|M.Sc Student||Morag Yahav|
|Subject||A Fractal Model for the Contact of Rough Surfaces|
|Department||Department of Mechanical Engineering||Supervisor||Professor Emeritus Izhak Etsion|
|Full Thesis text|
This thesis suggests a revision to the elastic-plastic contact model of fractal rough surfaces offered by A. Majumdar and B. Bhushan (the MB model) [Journal of Tribology, 113, 1 (1991)]. According to the MB model, the contact mode of a single fractal asperity transfers from plastic to elastic when the load is increased, and the asperity's contact area becomes larger than a critical area, which is scale-independent. This surprising result of the MB model is in contrast to classical contact mechanics where an increase of contact area due to increased load is associated with a transition from elastic to plastic contact. The present study describes a revised elastic-plastic contact model of a fractal surface showing that the critical area is scale- dependent, contrary to the MB model prediction. For a given single contact spot, several specific related expressions are obtained. For example, the fractal deformation level (n), and the interference between the summit of the fractal asperity and the rigid flat at that fractal level (w). In addition, the critical values at the inception of deformation mode change are obtained, namely, the critical interference between the asperity and the rigid flat (wc), and the critical contact area (ac). The comparison between w and wc enables us to state the deformation regime, i.e., elastic, elastic-plastic or fully plastic. For each case, the relevant set of expressions for the deformation, load and contact area are obtained. The new model shows that a fractal asperity behaves as would be expected in classic contact mechanics, namely, as the load and contact area increase beyond a scale dependent critical value, a transition from elastic to plastic contact takes place in this order.

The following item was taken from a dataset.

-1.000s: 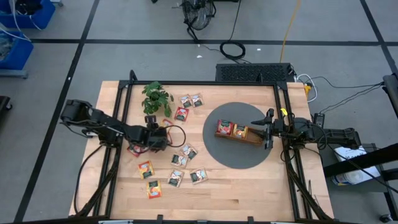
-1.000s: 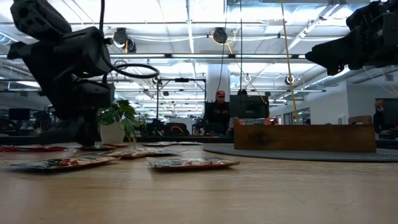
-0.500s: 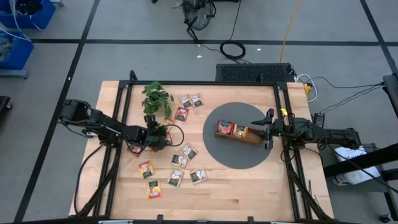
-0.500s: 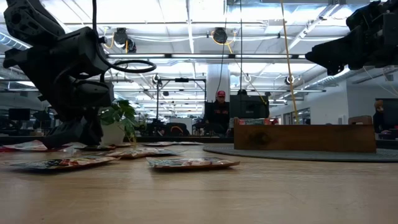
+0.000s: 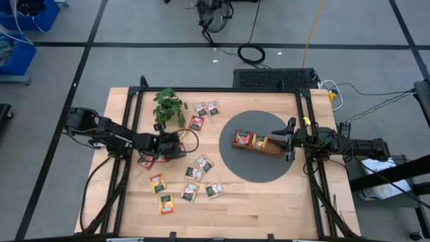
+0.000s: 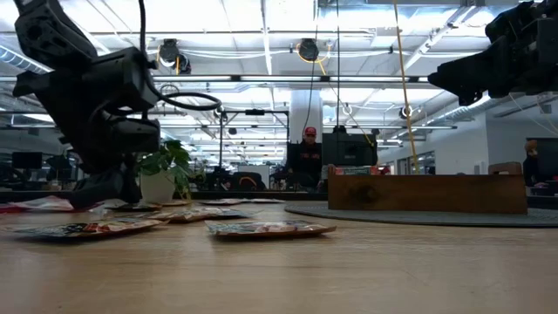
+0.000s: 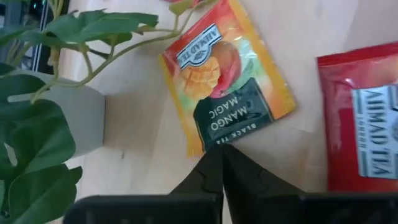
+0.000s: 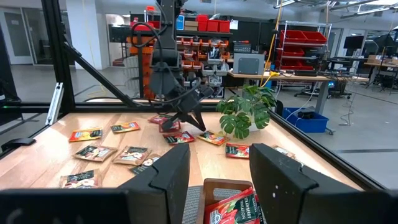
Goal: Pick & Place Tea
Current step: Put the yellow tea bag into the middle section of the wooden organizer
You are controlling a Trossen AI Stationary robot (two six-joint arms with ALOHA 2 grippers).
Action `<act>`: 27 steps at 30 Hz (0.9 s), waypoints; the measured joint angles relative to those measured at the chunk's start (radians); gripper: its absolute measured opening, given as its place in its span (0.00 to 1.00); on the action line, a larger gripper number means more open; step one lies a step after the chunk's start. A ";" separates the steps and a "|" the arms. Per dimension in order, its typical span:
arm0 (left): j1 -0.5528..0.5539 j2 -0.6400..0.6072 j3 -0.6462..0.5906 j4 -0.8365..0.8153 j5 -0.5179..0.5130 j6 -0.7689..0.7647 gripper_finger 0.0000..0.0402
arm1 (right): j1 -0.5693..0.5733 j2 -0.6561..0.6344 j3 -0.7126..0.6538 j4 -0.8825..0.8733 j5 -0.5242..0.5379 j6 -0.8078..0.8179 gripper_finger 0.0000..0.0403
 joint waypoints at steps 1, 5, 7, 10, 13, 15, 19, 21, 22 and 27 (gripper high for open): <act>0.003 0.000 0.000 0.002 0.004 0.000 0.01 | 0.000 0.000 0.000 0.000 0.000 0.000 0.37; -0.006 0.001 0.008 0.027 0.012 0.013 0.01 | 0.000 0.000 0.000 0.000 0.000 0.000 0.37; -0.018 0.002 0.031 0.022 0.018 0.020 0.01 | 0.000 0.000 0.000 0.000 0.000 0.000 0.37; -0.034 0.001 0.078 -0.001 0.032 0.021 0.01 | 0.000 0.000 0.000 0.000 0.000 0.000 0.37; -0.022 0.000 0.107 0.005 0.034 -0.066 0.01 | 0.000 0.000 0.000 0.000 0.000 0.000 0.37; 0.005 0.000 0.121 -0.003 0.085 -0.181 0.05 | 0.000 0.000 0.000 0.000 0.000 0.000 0.37; 0.119 -0.002 0.150 -0.027 0.301 -0.390 0.19 | 0.000 0.000 0.000 0.000 0.000 0.000 0.37; 0.176 -0.003 0.151 -0.034 0.360 -0.448 0.29 | 0.000 0.000 0.000 0.000 0.000 0.000 0.37; 0.201 -0.003 0.152 -0.032 0.382 -0.461 0.35 | 0.000 0.000 0.000 0.000 0.000 0.000 0.37; 0.282 -0.005 0.155 -0.015 0.481 -0.435 0.64 | 0.000 0.000 0.000 0.000 0.000 0.000 0.37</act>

Having obtained the solution for the single asperity, the model is expanded to the overall surface, in order to evaluate the elastic and plastic components of the load and the contact area, and their change during decreasing the separation distance. As done in a similar manner by Greenwood and Williamson (the GW model,1966), a "Fractal plasticity index" is developed, and as in the GW model, this index was found to give a good indication of the deformation mode.